しばらくして、香ばしい肉料理が運ばれてくる。青年は、銀のフォークを軽く指で弾きながら、それを一瞥した。そして、ナイフを入れ、一口だけ食べる。

次の瞬間

「……いまいちだな!」

言い放った。

「悪くはねぇが、うちの料理人の方が上だぜ!」

ルナールは鼻で笑いながら、コインを数枚、卓上に放り投げた。

「釣りはいらねえよ!」

そして、何の躊躇いもなく踵を返し、店を出て行く。店内に、何とも言えない沈黙が落ちた。
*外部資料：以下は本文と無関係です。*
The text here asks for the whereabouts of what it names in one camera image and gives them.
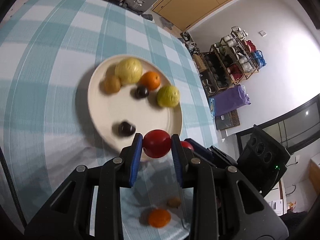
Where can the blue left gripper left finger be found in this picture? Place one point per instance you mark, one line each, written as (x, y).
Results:
(135, 155)

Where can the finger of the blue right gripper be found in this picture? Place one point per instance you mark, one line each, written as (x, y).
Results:
(198, 148)

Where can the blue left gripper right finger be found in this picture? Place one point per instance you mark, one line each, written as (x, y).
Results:
(177, 156)

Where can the red tomato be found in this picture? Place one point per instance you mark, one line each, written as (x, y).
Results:
(156, 143)
(186, 144)

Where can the dark plum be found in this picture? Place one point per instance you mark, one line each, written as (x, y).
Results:
(126, 129)
(141, 92)

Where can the small brown kiwi fruit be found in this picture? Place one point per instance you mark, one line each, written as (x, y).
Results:
(174, 202)

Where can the orange tangerine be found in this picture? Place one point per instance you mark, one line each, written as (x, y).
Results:
(151, 80)
(159, 218)

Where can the yellow-green citrus fruit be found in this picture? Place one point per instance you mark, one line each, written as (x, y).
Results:
(168, 96)

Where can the cream oval plate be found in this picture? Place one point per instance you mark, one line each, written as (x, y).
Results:
(108, 111)

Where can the purple bag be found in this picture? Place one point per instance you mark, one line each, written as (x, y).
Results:
(231, 99)

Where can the orange tangerine on plate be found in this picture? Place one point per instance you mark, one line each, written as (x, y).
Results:
(151, 80)

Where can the small brown round fruit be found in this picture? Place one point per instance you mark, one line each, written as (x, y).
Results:
(111, 84)

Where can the large yellow citrus fruit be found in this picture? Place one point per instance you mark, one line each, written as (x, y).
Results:
(129, 71)

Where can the shoe rack with shoes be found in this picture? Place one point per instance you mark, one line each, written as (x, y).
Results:
(230, 61)

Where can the teal checked tablecloth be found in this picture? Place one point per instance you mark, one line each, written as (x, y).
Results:
(49, 49)
セシリアは眉をひそめ、「なんなの、あの人……」と呟く。

「名門貴族の御曹司ですよ」

店主が苦笑しながら説明した。

「ルナール・ド・ヴェルサリエ。この街の剣士の名門、ヴェルサリエ家のご子息です。剣の腕は立つみたいですが、性格は……まあ、ご覧の通りで…。」

レイジはコインの転がる卓を見ながら、「つまり、ただのドラ息子ってことか?」と聞き返す。店主は肩をすくめた。

「ああ見えて暴力を振るったり、恫喝したりはしないんです。むしろ金払いはいい。だから誰も強くは出られない。ゴロツキ以上に始末が悪いですよ」

レイジは小さく息を吐いた。

「なるほどな……」

この街の秩序が戻りつつあるとはいえ、貴族の子息はやはり別格の存在だった。厄介な人間だ。


プラザは午前の陽光に包まれ、長閑な喧騒が広がっていた。広場の中央では楽士たちが軽快な旋律を奏で、その音に誘われるように、人々が集まっていた。商人たちは露店を並べ、焼きたてのパンや甘い果実を並べている。

レイジとセシリアは、そんな賑やかな通りを抜け、広場を見渡した。その時、視界の端に映ったものが、彼の足を止めさせた。一人の老婆が、今にも倒れそうなほど細い腕で杖をつきながら、ベンチに手を伸ばしていた。しかし、その瞬間、目の前に影が降り立った。

「おっと、ここは俺の席だぜ」

ルナール・ド・ヴェルサリエだ。

金のチェーンをぶら下げ、無駄に刺繍の入った衣服を身に纏い、彼はベンチの中央にどっかと腰を下ろした。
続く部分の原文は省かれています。